'''
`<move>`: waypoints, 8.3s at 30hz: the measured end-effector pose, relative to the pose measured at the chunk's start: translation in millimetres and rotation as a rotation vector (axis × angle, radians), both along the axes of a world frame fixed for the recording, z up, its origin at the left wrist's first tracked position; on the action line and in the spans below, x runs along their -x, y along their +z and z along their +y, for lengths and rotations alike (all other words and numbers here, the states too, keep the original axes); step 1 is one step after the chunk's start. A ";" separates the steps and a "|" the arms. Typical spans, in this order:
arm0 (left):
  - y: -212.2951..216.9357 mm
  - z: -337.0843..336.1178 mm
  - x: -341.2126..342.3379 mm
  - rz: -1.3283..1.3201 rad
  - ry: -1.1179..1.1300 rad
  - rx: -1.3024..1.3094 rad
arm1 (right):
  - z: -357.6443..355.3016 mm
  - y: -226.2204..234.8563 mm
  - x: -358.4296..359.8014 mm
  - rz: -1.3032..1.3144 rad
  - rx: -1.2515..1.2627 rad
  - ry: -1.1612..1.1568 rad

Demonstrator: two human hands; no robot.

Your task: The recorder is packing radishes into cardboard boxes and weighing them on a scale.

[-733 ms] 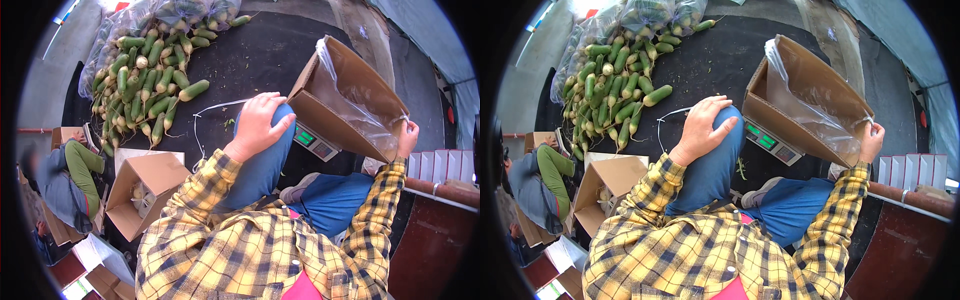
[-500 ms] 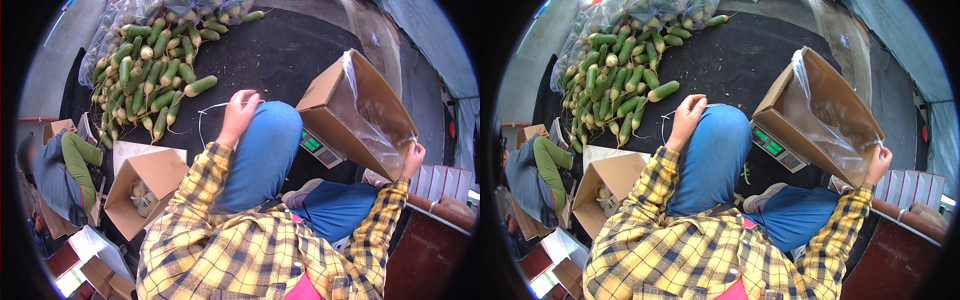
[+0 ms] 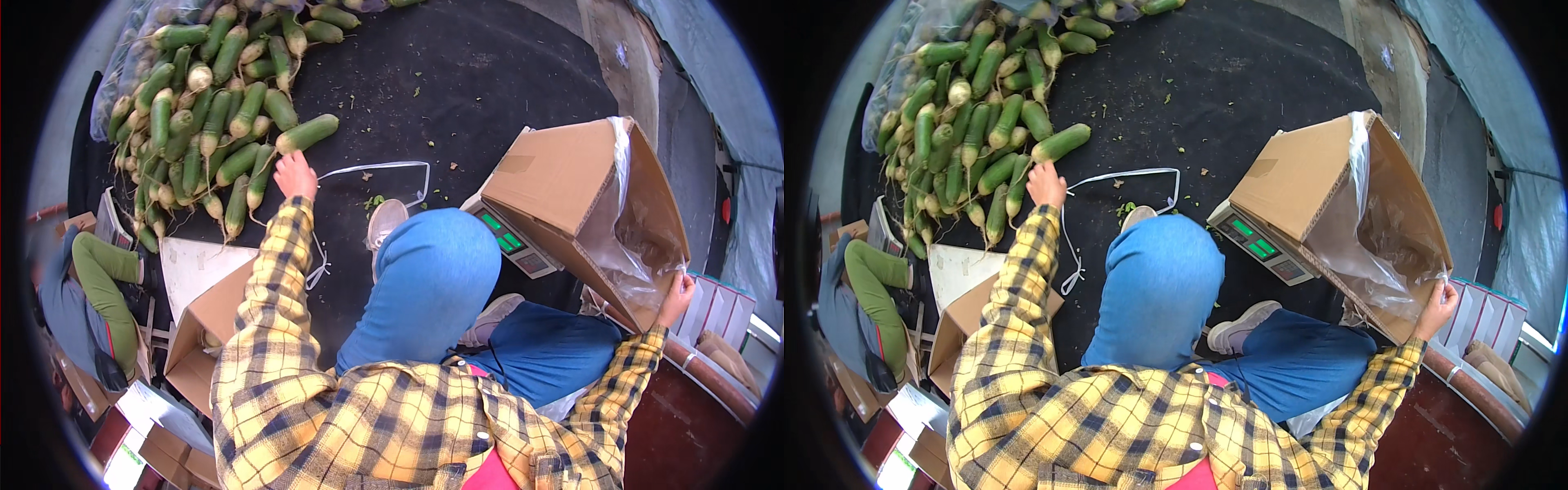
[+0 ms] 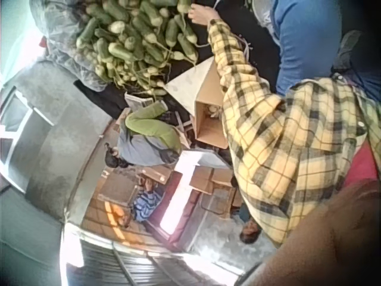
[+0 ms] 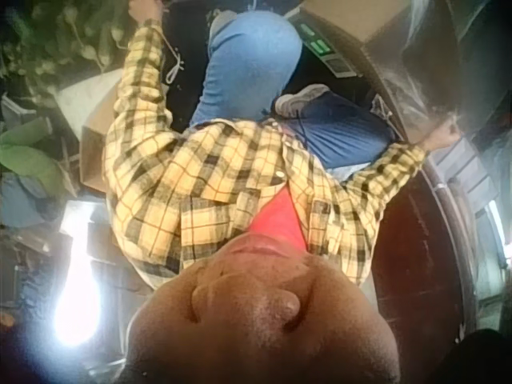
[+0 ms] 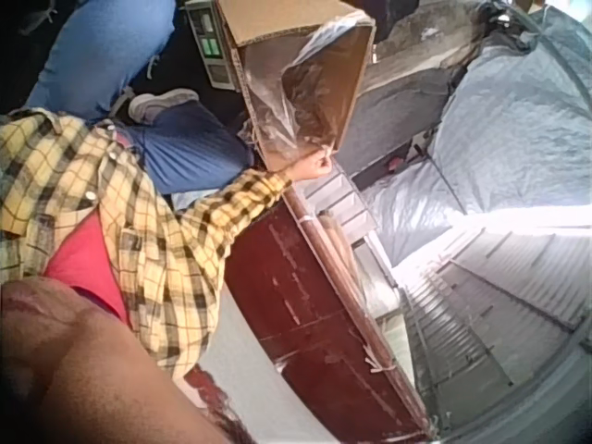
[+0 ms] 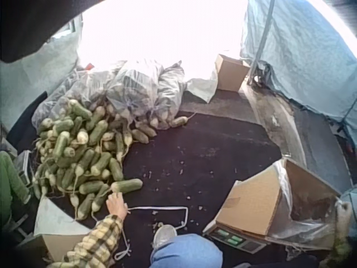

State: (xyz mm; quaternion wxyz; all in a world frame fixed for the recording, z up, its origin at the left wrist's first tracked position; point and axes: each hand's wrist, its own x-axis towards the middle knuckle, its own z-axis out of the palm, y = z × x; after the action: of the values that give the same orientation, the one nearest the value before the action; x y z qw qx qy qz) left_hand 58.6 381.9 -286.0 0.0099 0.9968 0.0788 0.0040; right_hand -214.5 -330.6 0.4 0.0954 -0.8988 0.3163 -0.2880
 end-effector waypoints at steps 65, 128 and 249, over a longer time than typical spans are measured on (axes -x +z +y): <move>212.7 -520.9 32.9 0.565 -1.568 -0.016 | 55.0 25.4 -11.9 -0.442 -0.195 -0.033; 101.6 269.8 -106.6 -0.387 0.804 0.798 | -10.7 31.0 28.5 -0.707 -0.927 0.202; 204.1 -60.1 -15.2 -0.198 -0.140 1.369 | 26.2 35.6 20.3 -0.824 -0.894 0.017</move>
State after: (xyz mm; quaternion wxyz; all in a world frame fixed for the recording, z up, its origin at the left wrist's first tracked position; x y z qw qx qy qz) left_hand 73.8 321.8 -81.9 0.6438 0.7640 -0.0023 0.0437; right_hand -234.8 -304.5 36.0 0.5806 -0.5889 0.3363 -0.4506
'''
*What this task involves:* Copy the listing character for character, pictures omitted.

*Solution to the problem:*
`<move>`: waypoints, 8.3s at 30hz: the measured end-effector pose, relative to the pose measured at the chunk's start: translation in millimetres and rotation as a rotation vector (axis × angle, radians), both along the axes of a world frame fixed for the recording, z up, its origin at the left wrist's first tracked position; on the action line and in the spans below, x runs along their -x, y along their +z and z along their +y, for lengths and rotations alike (all other words and numbers here, the states too, keep the original axes); step 1 is one step after the chunk's start. A ";" separates the steps and a "|" the arms. Typical spans, in this order:
arm0 (left):
  - y: -212.2951..216.9357 mm
  - z: -337.0843..336.1178 mm
  - x: -341.2126..342.3379 mm
  - rz: -1.3283..1.3201 rad
  - ry: -1.1179..1.1300 rad
  - rx: -1.3024..1.3094 rad
arm1 (right):
  - z: -357.6443..355.3016 mm
  - y: -226.2204..234.8563 mm
  - x: -358.4296..359.8014 mm
  - rz: -1.3032..1.3144 rad
  - rx: -1.2515..1.2627 rad
  - ry: -1.1612..1.1568 rad

Demonstrator: two human hands; no robot.

Your task: The recorder is packing radishes into cardboard boxes and weighing them on a scale.

[-733 ms] 
[-500 ms] 
[+0 ms] 
[+0 ms] 
[+0 ms] 
[+0 ms] 
[+0 ms] 

State: (xyz mm; quaternion wxyz; all in a world frame fixed for the recording, z up, its origin at the left wrist's first tracked position; point and axes: each hand's wrist, its own x-axis towards the middle knuckle, its own z-axis out of the palm, y = z × x; after the action: of the values that give the same orientation, the one nearest the value before the action; x y z qw qx qy qz) left_hand 58.6 381.9 -286.0 0.0099 0.9968 0.0788 0.0040; right_hand -214.5 -330.6 0.4 0.0954 -0.8988 0.3163 -0.2880
 end-effector waypoints at steps 65, 128 and 249, over a longer time than typical spans are measured on (axes -x +z +y): <move>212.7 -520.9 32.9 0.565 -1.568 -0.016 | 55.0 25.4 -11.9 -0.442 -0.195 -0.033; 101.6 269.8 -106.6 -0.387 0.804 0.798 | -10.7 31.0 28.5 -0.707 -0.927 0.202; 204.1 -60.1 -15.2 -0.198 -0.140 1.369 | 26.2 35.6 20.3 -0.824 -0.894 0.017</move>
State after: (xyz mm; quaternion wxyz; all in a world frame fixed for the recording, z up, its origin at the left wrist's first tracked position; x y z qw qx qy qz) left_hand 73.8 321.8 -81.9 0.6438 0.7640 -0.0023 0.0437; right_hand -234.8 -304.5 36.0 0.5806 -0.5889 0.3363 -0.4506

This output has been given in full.